*** Opening of INPUT DATA ***

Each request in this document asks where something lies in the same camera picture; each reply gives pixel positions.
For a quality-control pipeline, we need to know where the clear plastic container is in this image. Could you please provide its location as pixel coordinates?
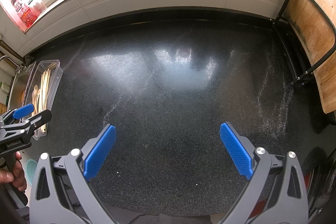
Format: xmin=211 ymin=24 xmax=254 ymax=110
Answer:
xmin=22 ymin=59 xmax=63 ymax=140

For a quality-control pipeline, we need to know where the small clear jar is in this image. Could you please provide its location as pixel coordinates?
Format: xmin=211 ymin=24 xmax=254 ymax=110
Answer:
xmin=28 ymin=0 xmax=48 ymax=14

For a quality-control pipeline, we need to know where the wooden spoon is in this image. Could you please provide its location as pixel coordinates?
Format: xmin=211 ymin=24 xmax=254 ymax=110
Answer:
xmin=33 ymin=85 xmax=40 ymax=115

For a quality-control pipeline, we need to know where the large wooden cutting board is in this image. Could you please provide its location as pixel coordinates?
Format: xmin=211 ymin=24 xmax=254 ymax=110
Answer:
xmin=291 ymin=0 xmax=336 ymax=114

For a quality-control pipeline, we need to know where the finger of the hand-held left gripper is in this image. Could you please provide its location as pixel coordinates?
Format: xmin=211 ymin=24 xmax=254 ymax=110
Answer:
xmin=16 ymin=109 xmax=52 ymax=139
xmin=0 ymin=104 xmax=35 ymax=125

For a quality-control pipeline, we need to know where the stainless steel sink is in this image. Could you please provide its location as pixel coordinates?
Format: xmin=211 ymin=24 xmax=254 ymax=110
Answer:
xmin=5 ymin=61 xmax=37 ymax=112

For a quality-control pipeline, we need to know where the pile of wooden chopsticks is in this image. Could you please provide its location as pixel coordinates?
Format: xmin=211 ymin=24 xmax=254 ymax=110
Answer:
xmin=39 ymin=63 xmax=57 ymax=132

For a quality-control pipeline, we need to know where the small wooden cutting board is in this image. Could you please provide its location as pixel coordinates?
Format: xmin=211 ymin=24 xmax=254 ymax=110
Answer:
xmin=285 ymin=0 xmax=336 ymax=68

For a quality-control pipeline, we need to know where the person's left hand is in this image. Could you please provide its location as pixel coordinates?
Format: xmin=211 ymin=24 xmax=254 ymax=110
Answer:
xmin=0 ymin=152 xmax=27 ymax=191

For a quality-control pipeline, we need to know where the red detergent bottle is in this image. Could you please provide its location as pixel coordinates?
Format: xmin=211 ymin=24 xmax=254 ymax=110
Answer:
xmin=7 ymin=0 xmax=40 ymax=29

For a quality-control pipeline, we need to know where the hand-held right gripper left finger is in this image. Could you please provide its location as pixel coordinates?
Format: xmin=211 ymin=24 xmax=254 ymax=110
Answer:
xmin=29 ymin=124 xmax=124 ymax=224

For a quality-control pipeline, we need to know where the black metal board rack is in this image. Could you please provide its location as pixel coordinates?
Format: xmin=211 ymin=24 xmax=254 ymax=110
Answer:
xmin=273 ymin=0 xmax=336 ymax=86

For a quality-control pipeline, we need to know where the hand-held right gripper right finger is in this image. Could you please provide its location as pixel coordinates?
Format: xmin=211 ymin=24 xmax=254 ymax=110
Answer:
xmin=218 ymin=122 xmax=309 ymax=224

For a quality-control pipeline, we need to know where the teal plastic basket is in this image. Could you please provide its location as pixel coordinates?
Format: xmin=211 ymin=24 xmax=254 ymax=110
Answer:
xmin=26 ymin=158 xmax=39 ymax=186

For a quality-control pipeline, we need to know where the metal faucet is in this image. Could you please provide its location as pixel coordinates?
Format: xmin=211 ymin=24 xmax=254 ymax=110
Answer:
xmin=0 ymin=55 xmax=20 ymax=68

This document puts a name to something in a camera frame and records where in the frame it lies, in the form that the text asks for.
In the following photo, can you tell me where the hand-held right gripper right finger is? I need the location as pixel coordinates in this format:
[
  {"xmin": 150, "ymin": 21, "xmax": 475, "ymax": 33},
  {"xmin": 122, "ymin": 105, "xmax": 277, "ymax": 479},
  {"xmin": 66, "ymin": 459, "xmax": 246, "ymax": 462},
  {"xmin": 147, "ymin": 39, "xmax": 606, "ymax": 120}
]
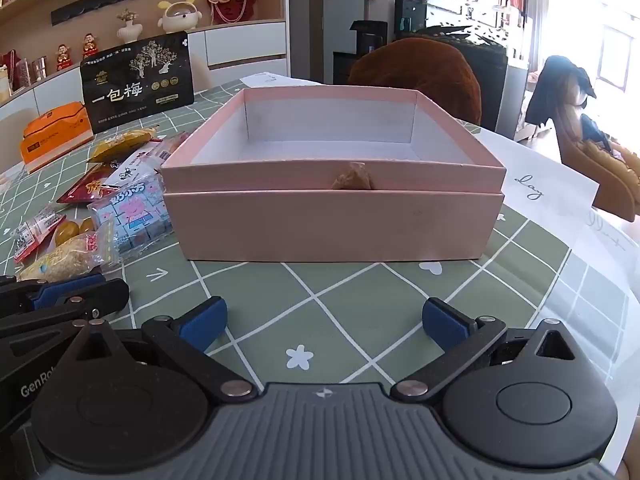
[{"xmin": 391, "ymin": 297, "xmax": 577, "ymax": 403}]

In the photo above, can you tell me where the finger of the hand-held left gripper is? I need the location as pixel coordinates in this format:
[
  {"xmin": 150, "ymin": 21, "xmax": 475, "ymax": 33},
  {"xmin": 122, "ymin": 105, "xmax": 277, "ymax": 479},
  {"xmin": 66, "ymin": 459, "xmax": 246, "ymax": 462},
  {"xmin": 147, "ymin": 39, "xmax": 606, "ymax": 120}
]
[
  {"xmin": 0, "ymin": 272, "xmax": 107, "ymax": 311},
  {"xmin": 0, "ymin": 279, "xmax": 130, "ymax": 338}
]

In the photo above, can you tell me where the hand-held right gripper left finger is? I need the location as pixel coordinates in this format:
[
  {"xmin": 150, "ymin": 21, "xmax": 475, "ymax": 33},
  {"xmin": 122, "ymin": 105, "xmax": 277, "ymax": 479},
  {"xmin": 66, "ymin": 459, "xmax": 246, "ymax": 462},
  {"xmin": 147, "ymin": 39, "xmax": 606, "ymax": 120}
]
[{"xmin": 75, "ymin": 296, "xmax": 253, "ymax": 403}]

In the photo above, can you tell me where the yellow rice cracker packet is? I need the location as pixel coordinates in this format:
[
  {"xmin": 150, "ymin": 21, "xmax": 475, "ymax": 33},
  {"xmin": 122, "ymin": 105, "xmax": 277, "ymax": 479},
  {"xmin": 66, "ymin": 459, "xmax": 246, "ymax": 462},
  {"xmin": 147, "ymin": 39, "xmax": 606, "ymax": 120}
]
[{"xmin": 17, "ymin": 225, "xmax": 118, "ymax": 283}]

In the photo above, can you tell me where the clear red-label olive packet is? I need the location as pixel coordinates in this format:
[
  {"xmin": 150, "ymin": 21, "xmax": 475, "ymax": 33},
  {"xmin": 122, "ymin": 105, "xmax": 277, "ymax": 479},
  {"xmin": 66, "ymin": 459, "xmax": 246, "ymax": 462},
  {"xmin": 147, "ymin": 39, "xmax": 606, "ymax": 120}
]
[{"xmin": 10, "ymin": 212, "xmax": 96, "ymax": 265}]

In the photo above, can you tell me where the blue cartoon candy packet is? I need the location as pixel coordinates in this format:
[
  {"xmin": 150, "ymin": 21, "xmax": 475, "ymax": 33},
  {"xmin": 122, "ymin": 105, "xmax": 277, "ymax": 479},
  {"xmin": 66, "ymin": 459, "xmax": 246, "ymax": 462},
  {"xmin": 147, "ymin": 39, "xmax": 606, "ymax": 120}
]
[{"xmin": 87, "ymin": 175, "xmax": 173, "ymax": 261}]

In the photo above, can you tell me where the red foil snack packet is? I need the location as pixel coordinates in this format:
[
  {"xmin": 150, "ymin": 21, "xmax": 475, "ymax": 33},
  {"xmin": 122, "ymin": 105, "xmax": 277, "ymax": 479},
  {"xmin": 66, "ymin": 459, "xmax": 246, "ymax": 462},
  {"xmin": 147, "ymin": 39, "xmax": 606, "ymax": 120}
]
[{"xmin": 56, "ymin": 160, "xmax": 126, "ymax": 204}]

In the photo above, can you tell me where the pink cardboard box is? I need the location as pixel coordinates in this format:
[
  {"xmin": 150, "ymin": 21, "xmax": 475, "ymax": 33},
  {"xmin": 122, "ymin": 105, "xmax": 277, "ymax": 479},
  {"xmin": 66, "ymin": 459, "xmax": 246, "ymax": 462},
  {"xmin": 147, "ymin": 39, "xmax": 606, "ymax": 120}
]
[{"xmin": 159, "ymin": 87, "xmax": 507, "ymax": 263}]

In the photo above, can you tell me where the yellow cartoon snack packet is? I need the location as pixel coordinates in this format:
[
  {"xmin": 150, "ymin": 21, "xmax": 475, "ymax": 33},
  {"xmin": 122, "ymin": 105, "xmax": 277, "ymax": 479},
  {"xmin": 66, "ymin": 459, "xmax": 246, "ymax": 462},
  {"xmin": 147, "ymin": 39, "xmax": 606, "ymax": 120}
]
[{"xmin": 87, "ymin": 127, "xmax": 161, "ymax": 163}]

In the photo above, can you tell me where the green checkered tablecloth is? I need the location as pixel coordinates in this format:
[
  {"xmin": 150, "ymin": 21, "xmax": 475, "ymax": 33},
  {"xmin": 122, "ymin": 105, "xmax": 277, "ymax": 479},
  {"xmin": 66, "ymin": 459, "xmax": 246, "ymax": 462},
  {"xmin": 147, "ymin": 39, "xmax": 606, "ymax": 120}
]
[{"xmin": 0, "ymin": 77, "xmax": 640, "ymax": 461}]

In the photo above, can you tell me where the orange cardboard box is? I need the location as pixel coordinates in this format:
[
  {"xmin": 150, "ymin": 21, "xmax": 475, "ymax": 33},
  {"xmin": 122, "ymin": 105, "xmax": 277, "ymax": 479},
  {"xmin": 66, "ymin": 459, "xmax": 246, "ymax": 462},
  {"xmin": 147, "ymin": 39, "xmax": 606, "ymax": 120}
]
[{"xmin": 20, "ymin": 101, "xmax": 94, "ymax": 173}]

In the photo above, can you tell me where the large black snack bag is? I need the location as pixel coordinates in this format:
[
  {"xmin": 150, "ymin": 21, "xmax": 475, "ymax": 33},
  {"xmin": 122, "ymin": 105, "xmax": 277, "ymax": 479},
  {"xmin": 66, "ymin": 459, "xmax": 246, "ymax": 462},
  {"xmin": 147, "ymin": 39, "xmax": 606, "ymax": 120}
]
[{"xmin": 80, "ymin": 31, "xmax": 196, "ymax": 135}]

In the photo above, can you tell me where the tan armchair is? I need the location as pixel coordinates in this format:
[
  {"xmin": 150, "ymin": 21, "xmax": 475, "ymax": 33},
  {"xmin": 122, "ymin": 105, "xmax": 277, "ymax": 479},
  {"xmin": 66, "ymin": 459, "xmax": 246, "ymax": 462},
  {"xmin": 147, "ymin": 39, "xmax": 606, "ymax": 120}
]
[{"xmin": 552, "ymin": 110, "xmax": 640, "ymax": 221}]

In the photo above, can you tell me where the white chair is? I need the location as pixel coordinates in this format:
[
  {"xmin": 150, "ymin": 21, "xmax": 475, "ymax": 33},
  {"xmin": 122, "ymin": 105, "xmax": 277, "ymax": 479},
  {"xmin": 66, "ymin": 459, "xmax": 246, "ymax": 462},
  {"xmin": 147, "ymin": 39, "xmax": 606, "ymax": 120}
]
[{"xmin": 190, "ymin": 54, "xmax": 214, "ymax": 94}]

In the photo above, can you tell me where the brown chair back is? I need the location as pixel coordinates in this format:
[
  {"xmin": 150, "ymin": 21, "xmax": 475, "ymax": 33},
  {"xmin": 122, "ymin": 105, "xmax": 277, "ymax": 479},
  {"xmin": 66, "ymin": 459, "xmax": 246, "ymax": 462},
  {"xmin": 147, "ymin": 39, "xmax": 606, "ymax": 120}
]
[{"xmin": 347, "ymin": 37, "xmax": 483, "ymax": 126}]

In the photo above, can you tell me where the black jacket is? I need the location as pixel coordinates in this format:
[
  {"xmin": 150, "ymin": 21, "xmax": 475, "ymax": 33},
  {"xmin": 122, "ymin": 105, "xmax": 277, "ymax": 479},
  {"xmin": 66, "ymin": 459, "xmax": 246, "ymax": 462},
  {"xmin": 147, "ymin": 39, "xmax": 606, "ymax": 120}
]
[{"xmin": 525, "ymin": 55, "xmax": 598, "ymax": 126}]

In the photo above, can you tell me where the dark cabinet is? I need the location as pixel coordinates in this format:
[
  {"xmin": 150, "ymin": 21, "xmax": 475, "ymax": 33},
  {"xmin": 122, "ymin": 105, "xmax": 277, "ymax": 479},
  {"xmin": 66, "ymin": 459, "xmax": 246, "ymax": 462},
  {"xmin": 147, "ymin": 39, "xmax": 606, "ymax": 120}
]
[{"xmin": 425, "ymin": 25, "xmax": 508, "ymax": 133}]

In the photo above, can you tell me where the white vase with flowers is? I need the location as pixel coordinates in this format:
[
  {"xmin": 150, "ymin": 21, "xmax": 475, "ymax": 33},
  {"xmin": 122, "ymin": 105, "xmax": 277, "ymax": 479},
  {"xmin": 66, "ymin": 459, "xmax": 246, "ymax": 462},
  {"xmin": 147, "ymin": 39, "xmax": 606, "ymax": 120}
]
[{"xmin": 116, "ymin": 8, "xmax": 141, "ymax": 43}]

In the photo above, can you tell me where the white rabbit figurine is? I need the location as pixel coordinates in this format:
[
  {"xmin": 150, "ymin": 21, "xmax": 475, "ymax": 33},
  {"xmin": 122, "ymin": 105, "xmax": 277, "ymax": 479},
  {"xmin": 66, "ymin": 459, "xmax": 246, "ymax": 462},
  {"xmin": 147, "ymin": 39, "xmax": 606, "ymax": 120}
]
[{"xmin": 157, "ymin": 0, "xmax": 198, "ymax": 35}]

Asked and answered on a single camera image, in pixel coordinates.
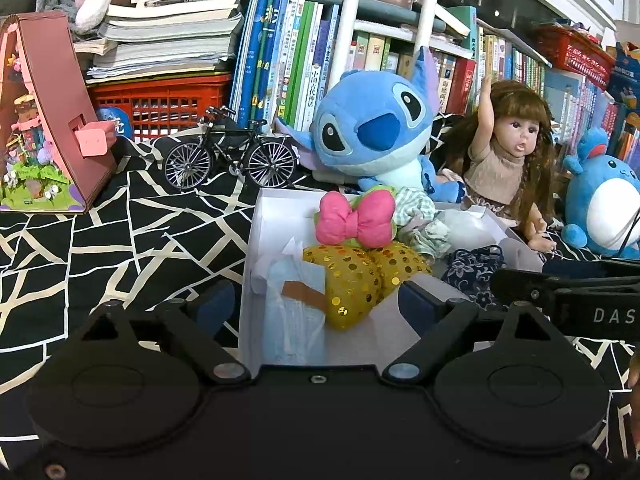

*** Close of INPUT DATA ***

§ **ACTIVITY**
Copy out each line of the data that has the word "large" in it.

§ **RESPONSE BOX**
For a quality-control pipeline, we need to know where the large wooden cutting board is in this image. Could you please provide its location as pixel coordinates?
In the photo above, can you tell me where the large black snack bag is? I need the location as pixel coordinates in this format:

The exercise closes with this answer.